Александра Матвеевна очень быстро разобралась в происходящем. Я думаю, она тоже все время чувствовала, что так благополучно свадьба не пройдет. Она начала с преувеличенной заботливостью ухаживать за Юрием Александровичем. Мы все занимались им. Нам хотелось отвлечь внимание от Мисаилова хоть на время, хоть на несколько минут закрыть его, спрятать от сторонних глаз.
— Ты, батюшка, успокойся, — решительно заявила Александра Матвеевна Каменскому, перейдя с ним почему-то на «ты». — В наше время молодые девки еще не такие штуки откалывали. Все утрясется, что-нибудь да получится... как-нибудь, да обязательно будет.

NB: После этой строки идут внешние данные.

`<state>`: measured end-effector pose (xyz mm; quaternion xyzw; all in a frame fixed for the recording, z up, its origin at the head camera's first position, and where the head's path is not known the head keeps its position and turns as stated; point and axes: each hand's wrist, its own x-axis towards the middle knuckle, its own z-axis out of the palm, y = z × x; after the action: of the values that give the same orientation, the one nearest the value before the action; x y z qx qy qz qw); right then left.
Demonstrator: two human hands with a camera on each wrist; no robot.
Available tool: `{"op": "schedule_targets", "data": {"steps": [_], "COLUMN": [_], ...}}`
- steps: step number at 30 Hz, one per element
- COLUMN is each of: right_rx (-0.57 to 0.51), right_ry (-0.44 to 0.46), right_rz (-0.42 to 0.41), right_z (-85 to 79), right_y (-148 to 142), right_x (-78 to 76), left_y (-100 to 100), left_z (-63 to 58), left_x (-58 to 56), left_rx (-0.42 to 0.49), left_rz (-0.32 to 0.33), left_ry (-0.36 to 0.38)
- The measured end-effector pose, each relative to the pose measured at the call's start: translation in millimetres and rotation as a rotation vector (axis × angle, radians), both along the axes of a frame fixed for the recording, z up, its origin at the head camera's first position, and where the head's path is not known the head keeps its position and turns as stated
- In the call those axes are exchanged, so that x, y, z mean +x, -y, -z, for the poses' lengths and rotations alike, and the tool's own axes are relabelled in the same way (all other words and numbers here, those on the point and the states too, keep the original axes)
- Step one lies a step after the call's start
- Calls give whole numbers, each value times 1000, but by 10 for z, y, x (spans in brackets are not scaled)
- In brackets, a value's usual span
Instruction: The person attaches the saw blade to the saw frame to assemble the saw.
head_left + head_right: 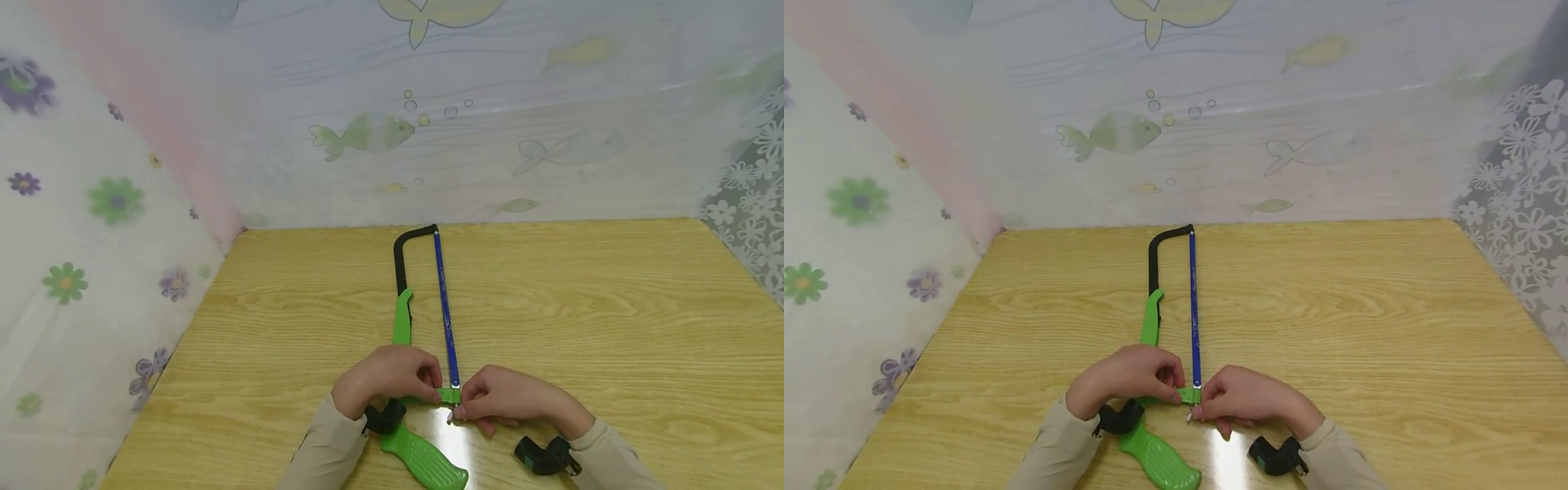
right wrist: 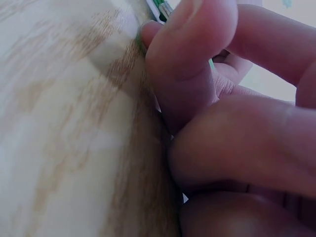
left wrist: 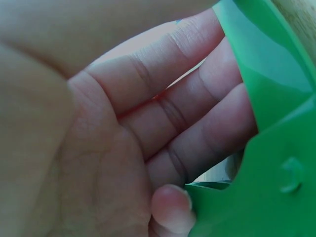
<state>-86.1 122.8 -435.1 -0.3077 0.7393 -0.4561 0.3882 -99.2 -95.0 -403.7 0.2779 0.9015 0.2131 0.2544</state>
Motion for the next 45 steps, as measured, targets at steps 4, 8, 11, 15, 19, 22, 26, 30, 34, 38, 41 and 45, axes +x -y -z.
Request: {"op": "schedule_targets", "data": {"steps": [4,8,11,15,19,22,26,30,34,38,41,45], "right_rx": [-8,-14,-23,-32,-34,-35,-32,-26,-16,-14,-12,-10], "right_ry": [7,27,35,37,40,43,39,26,13,18,24,24], "right_rz": [9,26,37,43,46,44,35,36,39,36,32,33], "right_z": [4,7,8,8,13,18,13,8,7,8,10,5], "right_y": [-3,-4,-8,-13,-12,-13,-13,-11,-9,-5,-1,7], "right_x": [2,18,24,21,17,19,22,16,13,18,20,12], "left_y": [-6,-4,0,3,10,11,8,5,1,2,5,7], "left_z": [-4,0,3,6,21,31,46,51,43,40,45,41], "left_x": [0,11,13,4,-3,-2,-3,-14,-21,-10,-4,-6], "left_rx": [-4,-5,-1,-1,-2,2,4,1,-3,-4,-2,-1], "left_rz": [-2,-2,-3,-1,6,9,11,10,9,9,8,4], "left_ry": [1,1,3,0,-7,-6,0,-4,-7,-5,-5,-1]}}
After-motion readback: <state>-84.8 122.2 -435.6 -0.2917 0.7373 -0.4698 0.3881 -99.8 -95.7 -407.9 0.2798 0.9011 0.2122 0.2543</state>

Старик совсем расклеился, у него покраснели глаза, он начал даже негромко всхлипывать, и, когда Александра Матвеевна налила ему стакан воды, он расплескал полстакана — так у него дрожали руки.
— Как же, товарищи... Что же, товарищи... — только и повторял он.
И вдруг на него с неожиданной яростью обрушился Андрей Аполлинариевич:
— «Товарищи, товарищи»! — закричал он. — Сам-то ты что смотрел? Кто с детства ей набивал голову всяким вздором? Всё менестрели да миннезингеры... Устроил дуре девчонке какой-то средневековый замок! Восемнадцать лет девке, а она не учится, не работает, не хозяйничает! Целые сутки ей на глупости и вздор. Вот и допрыгалась!
Юрий Александрович страшно испугался. Он даже руки поднес к лицу, будто ждал, что Моденов начнет его бить. А Моденов разошелся и хоть драться не собирался, но замолчать никак не мог.